■ **Task statement**: Lift out each line of the data that holds "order".

[[ Information supplied open ]]

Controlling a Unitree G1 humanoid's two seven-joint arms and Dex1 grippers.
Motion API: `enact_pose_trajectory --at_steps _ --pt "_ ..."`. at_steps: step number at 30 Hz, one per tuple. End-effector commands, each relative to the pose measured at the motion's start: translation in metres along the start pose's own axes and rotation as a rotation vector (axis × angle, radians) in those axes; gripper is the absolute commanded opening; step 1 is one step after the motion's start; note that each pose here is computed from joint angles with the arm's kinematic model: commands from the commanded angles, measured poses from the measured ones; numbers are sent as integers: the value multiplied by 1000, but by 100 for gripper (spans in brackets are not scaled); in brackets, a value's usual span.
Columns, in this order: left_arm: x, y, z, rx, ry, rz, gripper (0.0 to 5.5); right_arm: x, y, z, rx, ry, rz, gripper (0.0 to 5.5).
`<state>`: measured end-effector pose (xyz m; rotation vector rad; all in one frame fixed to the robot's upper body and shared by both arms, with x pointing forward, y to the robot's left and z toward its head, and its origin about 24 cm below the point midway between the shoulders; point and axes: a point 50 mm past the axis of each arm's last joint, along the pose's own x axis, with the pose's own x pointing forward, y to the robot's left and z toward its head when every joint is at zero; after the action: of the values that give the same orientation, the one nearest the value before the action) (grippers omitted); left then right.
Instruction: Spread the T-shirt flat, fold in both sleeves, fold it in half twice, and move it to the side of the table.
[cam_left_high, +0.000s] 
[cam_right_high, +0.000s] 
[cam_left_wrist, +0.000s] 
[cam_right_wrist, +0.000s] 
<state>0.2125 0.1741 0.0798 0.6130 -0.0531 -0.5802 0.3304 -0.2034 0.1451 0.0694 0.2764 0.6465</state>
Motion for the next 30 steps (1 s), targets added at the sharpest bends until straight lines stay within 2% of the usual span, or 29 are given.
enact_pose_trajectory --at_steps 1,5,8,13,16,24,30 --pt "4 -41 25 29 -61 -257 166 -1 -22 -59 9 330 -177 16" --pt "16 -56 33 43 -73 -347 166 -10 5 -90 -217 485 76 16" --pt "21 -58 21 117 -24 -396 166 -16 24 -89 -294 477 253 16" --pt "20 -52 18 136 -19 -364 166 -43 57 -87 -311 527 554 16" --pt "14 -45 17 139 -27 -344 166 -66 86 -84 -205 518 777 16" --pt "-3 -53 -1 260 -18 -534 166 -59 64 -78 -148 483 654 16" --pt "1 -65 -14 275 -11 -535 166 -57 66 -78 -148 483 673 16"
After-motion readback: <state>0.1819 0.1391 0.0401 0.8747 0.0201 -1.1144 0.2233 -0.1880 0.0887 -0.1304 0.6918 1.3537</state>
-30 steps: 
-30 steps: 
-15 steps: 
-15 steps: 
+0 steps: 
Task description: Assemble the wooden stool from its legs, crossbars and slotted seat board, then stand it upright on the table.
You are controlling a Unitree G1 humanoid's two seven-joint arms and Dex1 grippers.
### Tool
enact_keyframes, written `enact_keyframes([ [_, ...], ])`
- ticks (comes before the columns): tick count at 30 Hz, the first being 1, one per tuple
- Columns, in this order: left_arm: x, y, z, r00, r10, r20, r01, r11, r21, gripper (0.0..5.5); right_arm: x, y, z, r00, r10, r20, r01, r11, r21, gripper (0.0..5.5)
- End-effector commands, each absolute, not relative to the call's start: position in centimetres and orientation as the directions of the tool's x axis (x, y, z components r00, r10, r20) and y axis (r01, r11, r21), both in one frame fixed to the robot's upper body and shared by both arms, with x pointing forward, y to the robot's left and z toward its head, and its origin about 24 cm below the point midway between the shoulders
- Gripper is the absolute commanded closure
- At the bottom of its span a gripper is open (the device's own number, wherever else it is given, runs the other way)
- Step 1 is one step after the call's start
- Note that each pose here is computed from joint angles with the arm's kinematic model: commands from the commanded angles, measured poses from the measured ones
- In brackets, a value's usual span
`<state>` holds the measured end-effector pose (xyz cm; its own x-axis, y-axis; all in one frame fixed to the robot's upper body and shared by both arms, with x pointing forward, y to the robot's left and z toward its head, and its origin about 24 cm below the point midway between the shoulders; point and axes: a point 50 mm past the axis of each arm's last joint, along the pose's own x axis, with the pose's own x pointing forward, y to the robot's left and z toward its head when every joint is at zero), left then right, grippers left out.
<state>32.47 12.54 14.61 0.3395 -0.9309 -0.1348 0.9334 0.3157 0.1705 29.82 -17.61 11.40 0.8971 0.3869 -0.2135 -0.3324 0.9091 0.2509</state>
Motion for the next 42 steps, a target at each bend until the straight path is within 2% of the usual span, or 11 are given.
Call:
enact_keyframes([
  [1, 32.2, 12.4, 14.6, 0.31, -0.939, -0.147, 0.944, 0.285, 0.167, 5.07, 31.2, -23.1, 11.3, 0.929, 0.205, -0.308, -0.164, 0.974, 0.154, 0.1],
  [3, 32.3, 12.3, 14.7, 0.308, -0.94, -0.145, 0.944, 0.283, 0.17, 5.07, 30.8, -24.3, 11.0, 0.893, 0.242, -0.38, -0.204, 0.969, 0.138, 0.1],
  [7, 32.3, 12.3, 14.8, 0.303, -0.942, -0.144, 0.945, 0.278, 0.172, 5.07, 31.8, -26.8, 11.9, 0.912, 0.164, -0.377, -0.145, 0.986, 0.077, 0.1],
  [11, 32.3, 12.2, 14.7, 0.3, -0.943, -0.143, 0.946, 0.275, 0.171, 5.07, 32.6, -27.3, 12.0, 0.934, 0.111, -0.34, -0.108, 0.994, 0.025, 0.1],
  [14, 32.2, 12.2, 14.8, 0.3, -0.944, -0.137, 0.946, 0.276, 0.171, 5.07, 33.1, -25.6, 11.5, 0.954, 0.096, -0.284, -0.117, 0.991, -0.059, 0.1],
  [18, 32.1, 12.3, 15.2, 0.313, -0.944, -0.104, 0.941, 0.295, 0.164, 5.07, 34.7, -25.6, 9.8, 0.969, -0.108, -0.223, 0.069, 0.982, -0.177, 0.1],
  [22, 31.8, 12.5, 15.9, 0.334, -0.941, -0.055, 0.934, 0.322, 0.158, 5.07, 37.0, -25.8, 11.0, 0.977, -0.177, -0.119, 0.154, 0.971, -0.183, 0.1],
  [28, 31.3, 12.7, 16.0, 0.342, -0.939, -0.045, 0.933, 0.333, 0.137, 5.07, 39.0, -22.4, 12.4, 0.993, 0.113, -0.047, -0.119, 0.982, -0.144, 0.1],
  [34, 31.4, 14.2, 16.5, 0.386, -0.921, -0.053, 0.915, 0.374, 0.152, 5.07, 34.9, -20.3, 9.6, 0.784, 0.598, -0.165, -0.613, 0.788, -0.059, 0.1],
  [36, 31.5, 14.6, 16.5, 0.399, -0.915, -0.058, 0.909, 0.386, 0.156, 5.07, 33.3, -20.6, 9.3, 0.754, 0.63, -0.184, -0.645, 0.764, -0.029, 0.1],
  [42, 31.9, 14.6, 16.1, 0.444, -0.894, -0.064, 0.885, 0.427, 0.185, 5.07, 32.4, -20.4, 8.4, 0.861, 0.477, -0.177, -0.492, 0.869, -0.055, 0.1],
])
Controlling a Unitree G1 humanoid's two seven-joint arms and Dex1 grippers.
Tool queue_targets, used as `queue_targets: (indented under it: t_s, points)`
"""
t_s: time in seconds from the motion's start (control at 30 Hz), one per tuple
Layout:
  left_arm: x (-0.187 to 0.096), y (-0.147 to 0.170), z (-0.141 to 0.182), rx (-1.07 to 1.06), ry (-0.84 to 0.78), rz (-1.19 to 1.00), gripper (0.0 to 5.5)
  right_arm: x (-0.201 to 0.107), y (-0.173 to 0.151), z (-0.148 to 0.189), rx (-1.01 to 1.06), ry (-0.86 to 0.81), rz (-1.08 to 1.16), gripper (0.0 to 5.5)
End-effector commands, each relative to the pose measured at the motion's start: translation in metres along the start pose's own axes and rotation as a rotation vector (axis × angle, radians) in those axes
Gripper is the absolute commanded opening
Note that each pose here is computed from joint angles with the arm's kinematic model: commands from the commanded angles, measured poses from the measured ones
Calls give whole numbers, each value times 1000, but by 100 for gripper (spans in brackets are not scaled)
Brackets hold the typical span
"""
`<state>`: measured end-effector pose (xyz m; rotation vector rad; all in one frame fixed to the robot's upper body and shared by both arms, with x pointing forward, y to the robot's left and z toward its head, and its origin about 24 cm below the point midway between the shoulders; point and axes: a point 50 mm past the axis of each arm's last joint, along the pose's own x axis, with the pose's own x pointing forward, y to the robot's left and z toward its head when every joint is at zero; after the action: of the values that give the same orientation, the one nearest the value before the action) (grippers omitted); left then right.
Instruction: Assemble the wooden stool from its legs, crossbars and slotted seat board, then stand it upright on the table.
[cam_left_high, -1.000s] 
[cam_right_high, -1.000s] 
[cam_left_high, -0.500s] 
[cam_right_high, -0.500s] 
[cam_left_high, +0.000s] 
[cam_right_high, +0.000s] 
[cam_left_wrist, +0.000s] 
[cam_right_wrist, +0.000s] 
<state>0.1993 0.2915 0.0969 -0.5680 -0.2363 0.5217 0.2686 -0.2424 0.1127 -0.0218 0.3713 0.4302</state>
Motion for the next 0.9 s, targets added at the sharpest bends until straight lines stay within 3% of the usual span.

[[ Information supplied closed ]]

■ **Answer to the exercise**:
Columns, in this order: left_arm: x, y, z, rx, ry, rz, gripper (0.0 to 5.5); right_arm: x, y, z, rx, ry, rz, gripper (0.0 to 5.5).
- Columns, in this order: left_arm: x, y, z, r00, r10, r20, r01, r11, r21, gripper (0.0..5.5); right_arm: x, y, z, r00, r10, r20, r01, r11, r21, gripper (0.0..5.5)

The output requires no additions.